Instructions for the task: Search the data for the string "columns" and copy each line where it turns up.

Supplied material:
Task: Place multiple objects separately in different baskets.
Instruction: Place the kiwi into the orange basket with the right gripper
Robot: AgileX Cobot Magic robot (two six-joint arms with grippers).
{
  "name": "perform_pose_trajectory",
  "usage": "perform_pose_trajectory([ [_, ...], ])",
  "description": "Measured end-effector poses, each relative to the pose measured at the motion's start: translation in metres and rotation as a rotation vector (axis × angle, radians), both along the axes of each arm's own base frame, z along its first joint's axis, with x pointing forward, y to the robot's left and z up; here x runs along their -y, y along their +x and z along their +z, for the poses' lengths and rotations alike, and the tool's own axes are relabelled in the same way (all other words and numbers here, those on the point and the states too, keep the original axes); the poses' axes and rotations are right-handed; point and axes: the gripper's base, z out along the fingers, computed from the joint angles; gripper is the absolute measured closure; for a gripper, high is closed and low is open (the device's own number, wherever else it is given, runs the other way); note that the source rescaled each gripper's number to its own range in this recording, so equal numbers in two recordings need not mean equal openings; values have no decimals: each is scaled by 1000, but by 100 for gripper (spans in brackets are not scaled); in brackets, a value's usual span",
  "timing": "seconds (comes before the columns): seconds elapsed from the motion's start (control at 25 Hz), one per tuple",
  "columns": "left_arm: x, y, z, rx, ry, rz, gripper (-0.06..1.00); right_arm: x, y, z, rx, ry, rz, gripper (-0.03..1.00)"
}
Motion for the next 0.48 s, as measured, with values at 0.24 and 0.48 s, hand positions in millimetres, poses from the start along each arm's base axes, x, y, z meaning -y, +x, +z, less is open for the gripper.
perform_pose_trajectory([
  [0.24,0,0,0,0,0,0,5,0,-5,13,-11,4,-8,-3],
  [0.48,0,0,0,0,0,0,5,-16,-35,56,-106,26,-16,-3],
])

Worked solution:
  "timing": "seconds (comes before the columns): seconds elapsed from the motion's start (control at 25 Hz), one per tuple",
  "columns": "left_arm: x, y, z, rx, ry, rz, gripper (-0.06..1.00); right_arm: x, y, z, rx, ry, rz, gripper (-0.03..1.00)"

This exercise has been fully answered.